La littérature scientifique est pauvre en données épidémiologiques précises et fiables concernant les addictions comportementales. Si les dépendances à l’alcool ou aux drogues amènent généralement à consulter un centre de soins, il n’en va pas de même pour les addictions comportementales. D’autant que certaines ont tendance à être valorisées socialement. Cas du workaholisme (dépendance au travail) et de l’addiction à l’exercice physique. Ce n’est pas tout. La cinquième édition du Diagnostic and Statistical Manuel of Mental Disorders (DSM‑5) de l’Association américaine de psychiatrie ne répertorie explicitement que 2 addictions comportementales: la première a trait aux jeux d’argent (jeu pathologique) et la seconde, aux troubles des comportements alimentaires, plus spécialement aux accès hyperphagiques récurrents, précédemment qualifiés d’hyperphagie boulimique (1).

Toutefois, d’autres comportements présentant entre autres une composante de compulsion (envie irrépressible) sont généralement appréhendés comme des addictions comportementales tant par les chercheurs que par les cliniciens. Ils s’inscrivent principalement mais pas exclusivement dans la sphère des achats, de la sexualité et de la cyberpornographie, de l’usage des smartphones, de l’activité sur les réseaux sociaux, de l’attrait pour les jeux vidéos, du travail et de l’exercice physique.

Jamais assez musclé

Centrons-nous sur l’addiction à l’exercice physique, que beaucoup qualifie également de «bigorexie». Cette synonymie relève cependant de l’abus de langage. La bigorexie traduit une obsession relative à l’image du corps, que l’on veut toujours plus musclé, mieux sculpté. On parle aussi de «complexe d’Adonis», par référence à ce jeune homme d’une beauté exceptionnelle évoqué dans la mythologie grecque. C’est sur ce terreau que peut éclore une pratique physique intensive répondant aux critères d’une addiction qui, en l’occurrence, est souvent accompagnée de troubles du comportement alimentaire, voire du recours à des substances dopantes tels ces «engrais du muscle» que sont les stéroïdes anabolisants.
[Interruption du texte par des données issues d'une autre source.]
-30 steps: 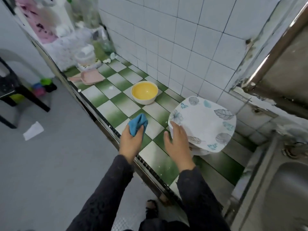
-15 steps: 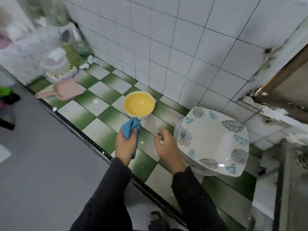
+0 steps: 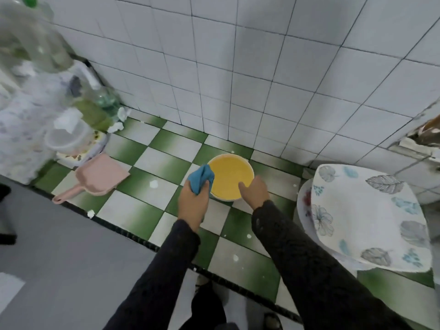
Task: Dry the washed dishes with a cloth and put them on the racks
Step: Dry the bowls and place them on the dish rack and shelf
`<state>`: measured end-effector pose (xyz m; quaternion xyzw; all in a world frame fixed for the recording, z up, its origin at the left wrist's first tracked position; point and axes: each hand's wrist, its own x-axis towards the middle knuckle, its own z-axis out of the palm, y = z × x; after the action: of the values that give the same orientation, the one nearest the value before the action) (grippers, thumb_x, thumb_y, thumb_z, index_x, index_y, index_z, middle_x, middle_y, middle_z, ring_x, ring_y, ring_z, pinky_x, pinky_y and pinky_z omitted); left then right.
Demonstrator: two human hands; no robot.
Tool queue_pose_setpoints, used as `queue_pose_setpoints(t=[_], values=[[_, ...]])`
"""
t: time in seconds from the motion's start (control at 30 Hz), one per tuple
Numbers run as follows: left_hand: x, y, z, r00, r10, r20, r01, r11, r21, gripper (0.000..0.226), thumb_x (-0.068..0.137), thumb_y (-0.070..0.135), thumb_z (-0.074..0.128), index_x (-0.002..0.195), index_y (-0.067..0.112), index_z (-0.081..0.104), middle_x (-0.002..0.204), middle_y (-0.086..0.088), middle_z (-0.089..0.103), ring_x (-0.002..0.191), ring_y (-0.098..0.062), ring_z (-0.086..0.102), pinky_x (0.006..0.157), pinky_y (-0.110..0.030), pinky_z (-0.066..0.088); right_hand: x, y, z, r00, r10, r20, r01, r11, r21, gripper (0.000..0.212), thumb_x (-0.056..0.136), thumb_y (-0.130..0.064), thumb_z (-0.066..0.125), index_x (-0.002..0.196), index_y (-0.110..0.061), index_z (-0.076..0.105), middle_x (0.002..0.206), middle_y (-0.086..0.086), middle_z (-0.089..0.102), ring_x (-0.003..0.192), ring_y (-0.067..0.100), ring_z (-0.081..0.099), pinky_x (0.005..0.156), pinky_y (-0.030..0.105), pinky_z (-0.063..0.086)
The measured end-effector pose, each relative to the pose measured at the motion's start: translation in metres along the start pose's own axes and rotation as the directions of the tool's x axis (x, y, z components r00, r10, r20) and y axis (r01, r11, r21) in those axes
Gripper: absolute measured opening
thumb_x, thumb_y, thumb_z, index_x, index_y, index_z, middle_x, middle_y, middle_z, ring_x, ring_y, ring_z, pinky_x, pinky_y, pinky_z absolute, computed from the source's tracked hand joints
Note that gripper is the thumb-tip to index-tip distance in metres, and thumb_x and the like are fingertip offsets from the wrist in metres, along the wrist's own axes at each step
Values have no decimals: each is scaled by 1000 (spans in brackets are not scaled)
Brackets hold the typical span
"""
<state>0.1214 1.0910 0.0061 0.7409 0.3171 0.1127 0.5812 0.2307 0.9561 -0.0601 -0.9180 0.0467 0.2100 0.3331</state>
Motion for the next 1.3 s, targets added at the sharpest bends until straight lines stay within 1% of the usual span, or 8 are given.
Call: queue_pose_setpoints(t=[0.17, 0.27, 0.33, 0.43, 0.53, 0.77, 1.03, 1.3], values=[[25, -2, -15, 993, 25, 120, -27, 999, 18, 16, 99, 23, 57, 114, 23, 54, 94, 9, 60, 82, -2, 56, 63, -11, 45, 20, -11, 13, 989, 62, -137, -76, 992, -99, 57, 92, -29, 69, 133, -2, 40, 133, 19, 50, 118, 37, 56, 91, 46, 51], [38, -10, -21, 989, 27, 148, -37, 997, 67, 20, 98, 24, 57, 116, 15, 58, 93, -4, 64, 76, -6, 57, 54, -6, 44, 29, -15, 18, 992, 78, -103, -95, 979, -178, 67, 91, -31, 73, 140, -4, 35, 136, 18, 46, 118, 35, 57, 92, 45, 52], [43, -16, -24, 984, 0, 176, -12, 998, 67, 20, 98, 25, 57, 117, 19, 57, 94, 1, 64, 78, -7, 58, 54, -8, 46, 34, -15, 23, 994, 74, -75, -89, 972, -215, 70, 92, -25, 71, 145, -5, 30, 136, 17, 47, 114, 34, 60, 91, 44, 54], [48, -24, -27, 973, -21, 232, 7, 998, 61, 20, 98, 25, 58, 116, 17, 57, 97, 1, 64, 87, -11, 60, 67, -19, 47, 35, -14, 25, 993, 93, -70, -108, 959, -263, 50, 93, -5, 63, 136, -4, 36, 128, 18, 56, 109, 35, 63, 89, 43, 54], [52, -27, -26, 968, -34, 250, 16, 997, 73, 16, 98, 23, 58, 109, 13, 59, 89, -2, 63, 82, -17, 59, 64, -23, 45, 32, -19, 17, 995, 79, -66, -95, 945, -314, 33, 95, 1, 52, 127, -1, 44, 125, 20, 59, 110, 37, 62, 88, 42, 52], [55, -22, -22, 953, 6, 304, -3, 1000, -12, 27, 99, 21, 55, 122, 7, 57, 100, -7, 63, 92, -21, 59, 79, -31, 49, 22, -39, -11, 990, -91, -106, 19, 842, -538, 38, 99, -2, 39, 136, -10, 44, 117, 15, 64, 101, 37, 64, 71, 38, 48], [51, -16, -31, 958, 28, 285, -8, 997, -72, 30, 99, 23, 56, 129, 21, 52, 116, -2, 62, 108, -20, 59, 99, -44, 50, 5, -56, -22, 957, -182, -228, 114, 953, -282, 47, 98, 2, 34, 144, -5, 30, 121, 19, 54, 88, 39, 61, 66, 42, 48], [38, -13, -34, 970, 14, 243, 16, 992, -123, 28, 99, 22, 56, 127, 20, 53, 113, -1, 62, 106, -18, 59, 97, -38, 50, -19, -48, -26, 844, -445, -300, 370, 887, -276, 58, 98, 3, 39, 154, -5, 26, 156, 18, 33, 131, 38, 43, 101, 48, 48]])
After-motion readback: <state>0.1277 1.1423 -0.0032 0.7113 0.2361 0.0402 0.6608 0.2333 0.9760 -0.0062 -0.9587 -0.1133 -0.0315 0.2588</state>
Comme le souligne le psychiatre français Laurent Karila, professeur à l’Université Paris-Saclay et praticien au sein du service d’addictologie de l’hôpital Paul-Brousse à Villejuif, la bigorexie est un trouble dysmorphique corporel qui, dans la plupart des cas, est associé à une pratique excessive de l’exercice physique. Précédemment, les psychiatres utilisaient le terme de «dysmorphophobie musculaire» au lieu du vocale actuel de «dysmorphie musculaire». Ils se référaient ainsi à des fixations phobiques sur des parties du corps que le sujet trouvait trop grosses ou inesthétiques. «La personne bigorexique entretient une relation dysfonctionnelle et/ou déformée de l’image corporelle, en lien avec différents types de troubles, qu’ils soient émotionnels, identitaires, relationnels ou relevant de pathologies psychiatriques comme les troubles anxieux, les délires, les addictions ou les symptômes du spectre obsessionnel-compulsif», précise le professeur Karila.

En 1993, Harrison Pope Jr et ses collaborateurs du McLean Hospital à Belmont (États-Unis) publièrent les résultats d’une étude qu’ils avaient menée auprès de 108 hommes bodybuilders. Parmi ces derniers, d’aucuns répondaient aux critères de la bigorexie. À l’époque, les chercheurs américains proposèrent le concept d’«anorexie mentale inverse» (reverse anorexia) à propos de ce trouble. Pourquoi ? Parce que les hommes qui souffrent de dysmorphie musculaire ne se jugent jamais assez musclés, tandis que les personnes anorexiques (essentiellement des femmes) ne se trouvent jamais assez minces. Les individus bigorexiques se plient le plus souvent à une diète afin de réduire drastiquement leur masse graisseuse mais, en revanche, adhèrent sans réserve à une alimentation hyperprotéinée et, pour beaucoup, en viennent à faire appel à des stéroïdes anabolisants ainsi qu’à d’autres produits auxquels on attribue la propriété de «brûler les graisses».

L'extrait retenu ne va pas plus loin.